Eu não tinha ainda dominância cerebral, o que quer dizer que não distinguia o bem do mal, quando meu pai me levou ao primeiro Gre-Nal. Só quatro anos de idade, estava eu ali nos Eucaliptos (ou em algum estádio muito parecido), no meio de uma pequena multidão, que se voltava toda para um ponto toda vez que o Internacional atacava: Tesourinha.
Ele foi o maior craque da história do Internacional. Meu pai era tenente da Brigada Militar e um dia me levou ao quartel para conhecer um soldado ilustre: Tesourinha. Ele trabalhava meio que folgado, pela sua condição de ídolo, no Serviço de Intendência da Brigada Militar, na Rua Cel. André Belo.
Lembro-me que meu pai guardava uma certa distância de Tesourinha, mas não era advinda da hierarquia: acontece que meu pai era daqueles gremistas que escutavam os jogos pelo rádio e quebrava os móveis da casa aos pontapés quando o Grêmio perdia, descarregando toda a sua raiva contra os erros de arbitragem.
Eu apertei a mão de Tesourinha meio tremente de emoção, mas tendo bem presente que a ordem de meu pai era para eu ser gremista. Ordem de militar a gente obedece sem discutir, eis-me aqui gremista até os tempos de hoje.
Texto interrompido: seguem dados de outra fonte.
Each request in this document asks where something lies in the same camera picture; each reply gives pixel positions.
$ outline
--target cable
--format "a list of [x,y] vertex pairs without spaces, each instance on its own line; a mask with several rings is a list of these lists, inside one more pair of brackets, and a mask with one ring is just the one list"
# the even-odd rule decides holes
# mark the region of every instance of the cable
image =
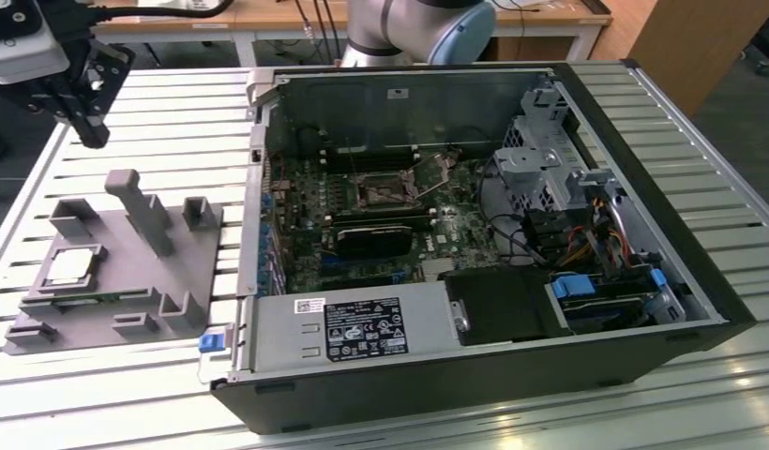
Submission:
[[546,259],[534,250],[532,250],[521,241],[518,241],[513,237],[510,237],[510,234],[508,234],[505,231],[502,231],[498,228],[497,225],[494,225],[493,217],[488,218],[488,215],[485,214],[485,206],[482,205],[482,187],[485,185],[485,177],[488,175],[488,169],[489,169],[492,164],[496,164],[496,160],[493,158],[489,158],[488,162],[485,163],[485,167],[482,168],[482,176],[480,177],[478,188],[476,190],[477,203],[480,206],[480,214],[482,215],[482,218],[485,218],[485,220],[490,224],[492,228],[494,229],[496,234],[498,234],[501,237],[508,239],[508,241],[512,244],[516,244],[518,246],[518,248],[521,248],[526,252],[526,254],[533,257],[533,259],[536,260],[536,262],[540,265],[544,265],[544,266],[549,265],[549,262],[546,261]]
[[301,5],[301,0],[296,0],[296,7],[298,8],[298,14],[301,15],[301,20],[305,23],[305,34],[308,38],[310,38],[310,42],[314,45],[314,52],[305,62],[310,62],[316,55],[318,55],[321,62],[324,62],[324,53],[321,52],[321,41],[314,41],[314,33],[313,33],[313,25],[310,24],[310,18],[308,17],[308,13],[305,12],[305,7]]
[[526,38],[526,21],[524,20],[524,13],[525,12],[540,12],[540,9],[528,9],[525,7],[522,7],[516,0],[510,0],[510,3],[516,6],[516,7],[505,7],[504,5],[501,5],[498,3],[497,0],[493,0],[494,5],[500,8],[504,9],[505,11],[518,11],[518,14],[521,16],[521,36],[518,37],[518,45],[517,45],[517,51],[516,51],[516,57],[513,59],[518,59],[518,57],[521,56],[521,50],[524,50],[524,38]]
[[330,50],[330,41],[329,38],[326,37],[326,26],[324,26],[324,14],[321,14],[321,5],[318,4],[318,0],[313,0],[313,3],[314,3],[314,10],[318,13],[318,25],[321,25],[321,36],[324,36],[324,45],[326,46],[326,54],[330,57],[328,64],[332,64],[334,61],[333,51]]
[[524,50],[524,39],[526,38],[526,21],[524,20],[524,8],[518,7],[518,14],[521,15],[521,37],[518,38],[518,46],[516,49],[516,60],[521,57],[521,51]]
[[26,181],[26,178],[0,178],[0,181]]
[[209,19],[226,11],[233,3],[234,0],[224,0],[217,7],[204,11],[194,11],[192,9],[181,9],[177,7],[95,7],[93,8],[93,14],[98,23],[107,22],[117,17],[134,16],[167,16]]
[[334,15],[333,15],[333,9],[330,8],[329,0],[324,0],[324,7],[326,8],[326,13],[330,16],[330,25],[333,26],[334,47],[337,49],[337,59],[342,59],[344,52],[340,50],[340,38],[337,37],[337,26],[334,26]]
[[[522,229],[522,228],[518,228],[518,229],[513,232],[513,234],[510,234],[510,238],[512,238],[512,239],[516,239],[516,235],[517,235],[518,233],[522,233],[522,232],[524,232],[524,229]],[[530,255],[518,255],[518,254],[516,253],[514,243],[513,243],[513,241],[510,241],[510,260],[512,260],[516,256],[530,256]]]

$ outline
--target floor
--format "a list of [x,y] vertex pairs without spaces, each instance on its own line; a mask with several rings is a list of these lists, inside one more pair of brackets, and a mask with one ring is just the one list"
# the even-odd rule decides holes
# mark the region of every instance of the floor
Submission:
[[[257,58],[264,66],[318,64],[321,56],[308,41],[258,42]],[[154,44],[165,68],[236,67],[230,43]],[[154,68],[151,54],[142,46],[135,66]],[[754,73],[754,63],[738,60],[717,91],[702,107],[696,123],[721,153],[738,168],[769,202],[769,70]],[[0,158],[0,178],[25,178],[51,135],[54,121],[31,115],[0,100],[0,133],[11,150]],[[0,181],[0,222],[21,189],[19,181]]]

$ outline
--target aluminum extrusion table
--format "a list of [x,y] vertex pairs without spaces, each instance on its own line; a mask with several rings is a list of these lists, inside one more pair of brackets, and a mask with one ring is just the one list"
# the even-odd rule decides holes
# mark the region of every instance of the aluminum extrusion table
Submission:
[[[629,385],[265,438],[210,395],[205,382],[229,361],[202,356],[196,339],[0,352],[0,448],[769,448],[769,208],[642,72],[616,63],[576,70],[757,315],[756,328]],[[141,187],[166,204],[205,195],[225,205],[210,320],[233,321],[245,81],[244,69],[138,71],[107,119],[106,149],[85,148],[57,128],[0,229],[0,349],[51,244],[45,217],[65,197],[117,207],[101,192],[118,168],[141,171]]]

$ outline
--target wooden desk
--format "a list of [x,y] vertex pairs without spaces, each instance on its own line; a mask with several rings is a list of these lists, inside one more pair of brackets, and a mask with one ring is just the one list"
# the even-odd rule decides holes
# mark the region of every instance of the wooden desk
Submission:
[[[509,0],[498,0],[505,7]],[[134,5],[135,0],[98,0],[102,6]],[[314,2],[302,0],[305,12],[321,36]],[[348,0],[330,0],[334,23],[341,38],[346,37],[349,24]],[[524,13],[498,9],[497,37],[569,37],[573,39],[568,59],[588,59],[597,42],[601,28],[610,23],[609,15],[594,14],[580,0],[557,0],[553,6],[541,6],[540,12]],[[324,22],[329,25],[326,11]],[[99,38],[109,42],[181,42],[200,40],[232,40],[241,66],[256,67],[253,44],[258,40],[304,39],[304,22],[294,0],[236,0],[236,4],[221,16],[204,20],[169,20],[141,22],[137,18],[122,18],[98,26]]]
[[[135,7],[137,0],[95,0],[101,7]],[[95,35],[103,42],[198,42],[232,41],[233,24],[238,7],[210,19],[166,19],[141,22],[137,17],[121,17],[95,27]]]

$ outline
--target warning label
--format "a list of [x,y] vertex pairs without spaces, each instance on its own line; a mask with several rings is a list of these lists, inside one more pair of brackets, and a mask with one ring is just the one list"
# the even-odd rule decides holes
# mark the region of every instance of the warning label
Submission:
[[334,362],[410,352],[398,297],[326,305],[324,317]]

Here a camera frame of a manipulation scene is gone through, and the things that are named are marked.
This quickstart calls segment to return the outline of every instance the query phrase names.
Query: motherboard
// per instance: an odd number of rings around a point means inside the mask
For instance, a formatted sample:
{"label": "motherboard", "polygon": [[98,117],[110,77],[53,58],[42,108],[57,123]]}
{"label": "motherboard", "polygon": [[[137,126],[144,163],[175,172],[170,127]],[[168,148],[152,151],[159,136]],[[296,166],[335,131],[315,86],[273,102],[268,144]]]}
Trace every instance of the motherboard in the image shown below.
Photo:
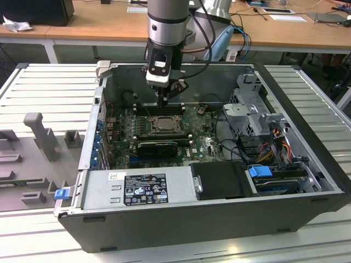
{"label": "motherboard", "polygon": [[199,105],[134,107],[107,119],[111,169],[224,161],[214,138],[216,111]]}

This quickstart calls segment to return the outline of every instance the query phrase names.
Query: warning label
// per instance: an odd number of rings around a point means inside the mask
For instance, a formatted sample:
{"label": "warning label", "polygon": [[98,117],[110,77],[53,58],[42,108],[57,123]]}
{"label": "warning label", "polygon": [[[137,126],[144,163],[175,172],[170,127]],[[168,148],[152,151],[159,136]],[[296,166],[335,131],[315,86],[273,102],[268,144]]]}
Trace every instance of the warning label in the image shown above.
{"label": "warning label", "polygon": [[165,174],[127,175],[124,177],[125,205],[168,203]]}

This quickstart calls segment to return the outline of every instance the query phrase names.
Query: white sticker
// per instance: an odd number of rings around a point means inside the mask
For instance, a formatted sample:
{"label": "white sticker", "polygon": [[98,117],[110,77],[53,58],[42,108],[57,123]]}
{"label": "white sticker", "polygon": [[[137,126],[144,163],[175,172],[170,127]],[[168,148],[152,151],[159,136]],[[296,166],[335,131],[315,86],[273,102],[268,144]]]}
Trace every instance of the white sticker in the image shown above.
{"label": "white sticker", "polygon": [[109,180],[124,180],[126,174],[125,171],[120,173],[109,173]]}
{"label": "white sticker", "polygon": [[3,185],[0,185],[0,187],[15,187],[14,184],[3,184]]}
{"label": "white sticker", "polygon": [[162,61],[155,61],[155,66],[156,67],[165,67],[166,63]]}

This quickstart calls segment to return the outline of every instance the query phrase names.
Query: computer case
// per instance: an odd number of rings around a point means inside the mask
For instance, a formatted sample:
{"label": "computer case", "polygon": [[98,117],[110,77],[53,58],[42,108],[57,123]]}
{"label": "computer case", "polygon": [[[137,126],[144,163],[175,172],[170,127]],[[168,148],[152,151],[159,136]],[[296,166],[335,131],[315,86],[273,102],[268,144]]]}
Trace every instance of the computer case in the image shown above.
{"label": "computer case", "polygon": [[3,15],[16,22],[31,25],[66,26],[74,13],[72,0],[1,0]]}

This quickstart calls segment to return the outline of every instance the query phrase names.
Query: paper
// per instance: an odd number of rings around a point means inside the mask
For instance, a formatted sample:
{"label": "paper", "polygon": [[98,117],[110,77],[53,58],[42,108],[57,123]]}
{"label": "paper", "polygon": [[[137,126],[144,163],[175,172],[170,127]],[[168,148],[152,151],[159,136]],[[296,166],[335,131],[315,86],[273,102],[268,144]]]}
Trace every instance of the paper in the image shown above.
{"label": "paper", "polygon": [[269,16],[277,21],[307,22],[302,17],[294,16],[294,15],[269,15]]}
{"label": "paper", "polygon": [[148,8],[147,7],[128,7],[127,12],[128,13],[147,13]]}
{"label": "paper", "polygon": [[4,23],[2,25],[7,28],[9,31],[13,32],[18,32],[18,31],[26,31],[26,30],[31,30],[33,27],[30,26],[29,23],[27,22],[15,22],[7,19],[5,16],[3,16]]}

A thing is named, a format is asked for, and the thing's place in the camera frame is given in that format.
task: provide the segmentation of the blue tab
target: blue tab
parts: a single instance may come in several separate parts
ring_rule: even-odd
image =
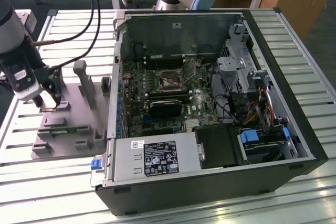
[[[246,139],[246,136],[245,136],[244,133],[242,133],[242,134],[240,135],[240,138],[241,138],[243,144],[245,144],[245,143],[247,142],[247,139]]]
[[[101,159],[94,159],[91,161],[91,170],[101,169]]]
[[[284,133],[284,135],[285,135],[285,138],[289,138],[289,137],[290,137],[290,135],[289,135],[289,131],[288,131],[288,129],[287,129],[286,127],[284,127],[284,128],[282,129],[282,131],[283,131],[283,133]]]
[[[119,88],[119,90],[122,89],[122,81],[119,81],[119,82],[118,82],[118,88]]]
[[[240,134],[240,138],[242,139],[243,144],[259,141],[256,130],[243,131],[242,134]]]

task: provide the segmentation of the aluminum extrusion table
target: aluminum extrusion table
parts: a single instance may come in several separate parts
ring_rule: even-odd
[[[34,161],[31,146],[42,115],[31,102],[12,101],[0,129],[1,223],[312,223],[336,218],[336,93],[281,13],[251,10],[280,68],[315,130],[329,161],[274,193],[183,208],[115,217],[90,185],[92,157]],[[113,64],[113,10],[102,12],[102,27],[85,58],[93,80],[109,76]],[[81,31],[89,10],[60,10],[47,17],[40,40]],[[45,46],[40,53],[54,65],[80,55],[90,45],[97,15],[75,41]],[[72,67],[65,82],[79,82]]]

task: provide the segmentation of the warning label
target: warning label
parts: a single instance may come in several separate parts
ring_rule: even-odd
[[[144,144],[145,175],[178,173],[179,162],[175,141]]]

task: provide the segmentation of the metal case frame
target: metal case frame
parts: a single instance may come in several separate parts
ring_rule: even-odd
[[[130,215],[225,198],[268,193],[296,176],[308,174],[328,160],[250,11],[246,9],[206,11],[207,14],[221,12],[238,12],[245,17],[244,22],[250,28],[249,32],[255,39],[255,45],[260,50],[262,59],[267,63],[267,70],[275,80],[276,89],[281,94],[280,99],[290,112],[296,130],[302,134],[314,158],[292,159],[289,162],[267,166],[251,165],[247,169],[227,169],[225,172],[209,171],[197,176],[179,177],[178,175],[170,175],[170,178],[152,178],[146,181],[138,179],[129,183],[114,183],[111,178],[113,174],[113,155],[116,149],[115,139],[111,138],[105,166],[106,180],[101,185],[96,186],[96,193],[114,215]],[[127,14],[150,15],[158,13],[169,14],[170,12],[122,12],[120,15],[117,14],[115,27],[117,26],[117,30],[121,30]],[[179,13],[203,13],[203,11],[179,11],[174,14]]]

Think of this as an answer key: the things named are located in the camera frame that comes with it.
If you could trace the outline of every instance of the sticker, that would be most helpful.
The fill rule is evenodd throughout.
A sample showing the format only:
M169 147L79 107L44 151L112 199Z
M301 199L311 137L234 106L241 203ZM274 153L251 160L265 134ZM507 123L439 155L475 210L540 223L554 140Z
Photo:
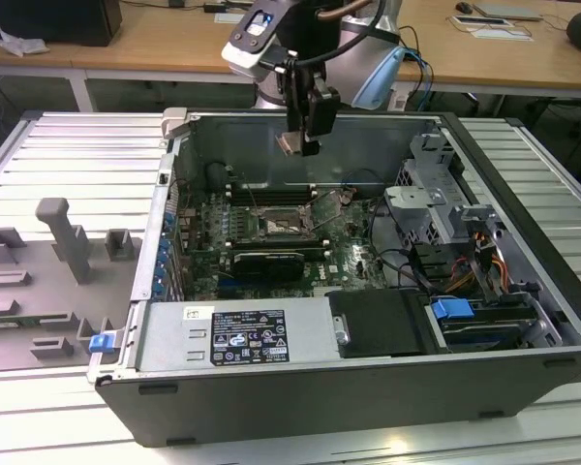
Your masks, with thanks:
M211 363L214 365L276 363L289 360L284 310L212 314Z
M183 320L209 320L214 311L213 305L188 305L183 307Z

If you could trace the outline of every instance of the blue clip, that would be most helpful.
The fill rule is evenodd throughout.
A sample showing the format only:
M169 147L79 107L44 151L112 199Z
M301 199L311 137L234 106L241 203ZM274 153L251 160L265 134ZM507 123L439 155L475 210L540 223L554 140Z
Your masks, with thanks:
M155 268L155 271L153 273L153 276L155 276L157 279L164 279L164 276L166 276L166 273L168 271L166 270L166 268L164 267L163 264L158 265Z
M475 313L465 298L440 298L431 304L438 320L441 318L473 318Z
M91 354L113 354L114 353L114 334L95 334L90 338L88 351Z
M159 254L157 254L157 263L159 264L165 264L168 261L168 254L164 253L164 252L160 252Z
M161 294L164 291L165 287L161 282L153 283L153 293Z
M171 243L168 239L160 239L160 241L159 241L159 248L161 250L166 251L167 249L170 248L170 245L171 245Z

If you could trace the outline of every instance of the paper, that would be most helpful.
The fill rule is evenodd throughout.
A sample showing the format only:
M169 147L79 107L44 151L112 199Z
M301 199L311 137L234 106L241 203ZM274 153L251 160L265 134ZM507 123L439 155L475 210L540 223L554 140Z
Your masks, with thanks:
M0 47L21 58L25 53L45 53L49 51L42 39L21 39L0 29Z
M506 41L533 41L525 31L512 31L504 29L468 29L474 37L479 39L503 39Z

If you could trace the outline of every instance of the table leg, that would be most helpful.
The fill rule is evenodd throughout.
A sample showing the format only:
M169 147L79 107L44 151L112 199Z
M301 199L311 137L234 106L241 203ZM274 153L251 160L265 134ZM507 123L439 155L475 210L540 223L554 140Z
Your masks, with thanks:
M77 108L79 111L97 111L97 104L95 103L93 96L88 92L86 73L83 70L73 70L72 74L68 77L68 80L71 84L74 96L76 97Z

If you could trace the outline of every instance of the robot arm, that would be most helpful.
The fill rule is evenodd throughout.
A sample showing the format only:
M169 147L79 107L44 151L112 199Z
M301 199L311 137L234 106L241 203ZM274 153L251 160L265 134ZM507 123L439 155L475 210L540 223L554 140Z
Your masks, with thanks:
M222 52L233 71L256 83L275 74L289 128L278 142L289 155L319 153L318 137L331 132L341 103L338 91L326 84L325 63L362 42L377 27L387 4L379 0L372 21L339 46L343 16L372 0L343 2L256 0Z

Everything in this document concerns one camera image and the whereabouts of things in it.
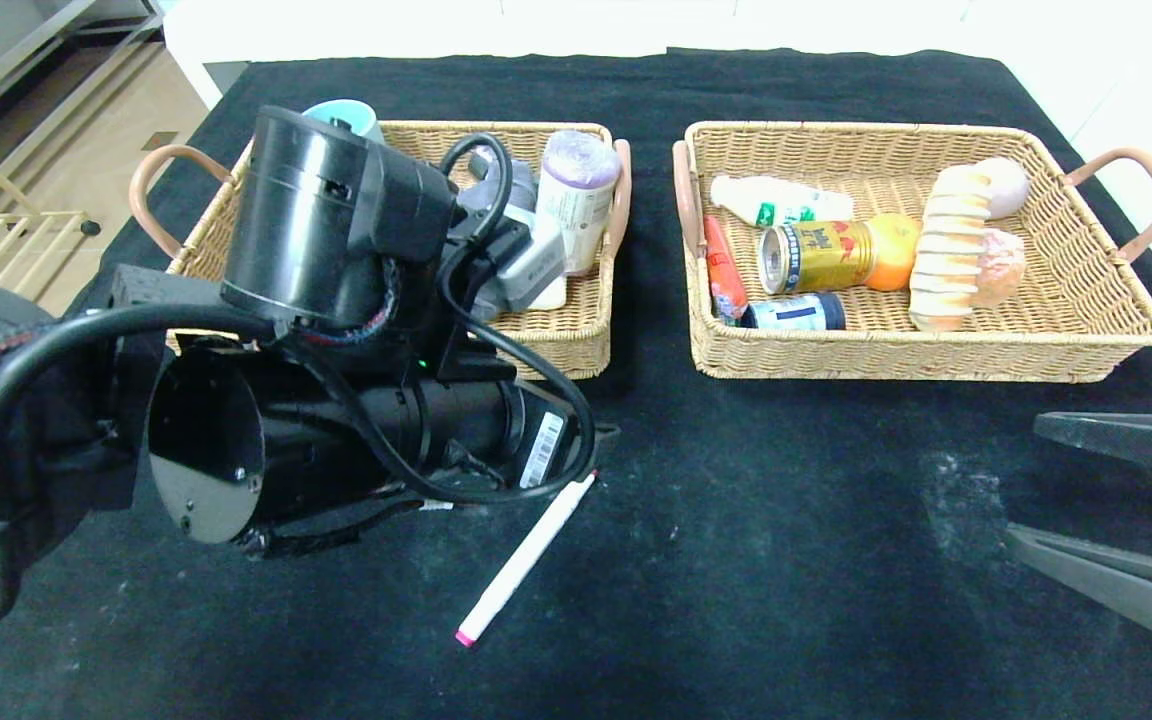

Domingos houve em minha vida, inúmeros domingos, longos domingos, em que meu nervosismo me levava as unhas todas roídas desde as madrugadas de vigília dos sábados, inteiramente consumidas pela expectativa do que iria acontecer no Gre-Nal.
A semana inteira era tomada por uma tensão cardíaca, uma pressão arterial fremente, uma dor muscular, uma introspecção, eu era um ser jovem envelhecido pelo medo de perder o Gre-Nal de domingo. Mesmo quando o Grêmio tinha Airton, o maior jogador de defesa que já vi atuar em toda a minha vida e que sozinho se constituía como garantia valiosa de vitória no maior clássico.
Os tempos passaram e as minhas emoções se volatizaram, dispersaram-se em múltiplas sensações, em variados entusiasmos e apreensões, hoje não me ponho mais tão nervoso como quando era rapaz, antes de um Gre-Nal.
Mas nesta semana, de repente voltou-me um daqueles sobressaltos na adrenalina, ansioso por uma vitória do Grêmio no Gre-Nal de hoje. Talvez seja por este cartaz ofuscante do Internacional neste Brasileirão, esta pinta de campeão que o rival ostenta. Para o Grêmio, para nós gremistas, ganhar do Internacional hoje à tarde tem um sabor especial: mostrar ao grande inimigo que, se ele é capaz de dobrar os maiores times do Brasil neste campeonato, há, no entanto, que prestar reverência ao tradicional adversário de sua cidade, o sempre glorioso Grêmio dos Gre-Nais saudosos de Juarez, Alcindo, André Catimba e Jardel.
E o meu cutuco é que hoje o Gre-Nal será deste desconhecido Guilherme, porque desde Luís Carvalho, passando por Geada até os heróis mais modernos da centroavância gremista, as vitórias gremistas em Gre-Nais tiveram os nossos números 9 como personagens centrais.
O diabo é que num índice incontável de Gre-Nais aquele time que detinha o favoritismo era o que afinal conquistava a vitória. E não há como negar que o time formado, embalado, acertado, mecanizado, azeitado, sincronizado, entre os dois que estarão em campo logo mais, é o do Internacional.
Mas, em outros infindavelmente numerosos Gre-Nais, aquele time menos credenciado, o desafiante, haveria de ao fim dos clássicos subir ao pódio do triunfo numa façanha épica, esta condição hoje estará reservada para o Grêmio.
O Gre-Nal é a festa maior do Rio Grande do Sul. É o nosso maior rodeio, o pico da nossa emoção cívica, um jogo que incendeia os fanáticos mas não deixa de tocar a alma até dos que não gostam de futebol.
Para o Estado para conhecer o resultado daquela minha expectativa de adolescente e esta minha esperança sólida de homem maduro: quem ganhará o Gre-Nal? Este jogo acompanha os gaúchos na sua senda pela existência, como se fosse um componente químico da sua epiderme. Não há como desconhecê-lo. Ele é a nossa fonte inesgotável de alegrias e tristezas.
E que há de diferente na vida dos humanos que não sejam a alegria e a tristeza? Esta imutabilidade rege a mágica do Gre-Nal.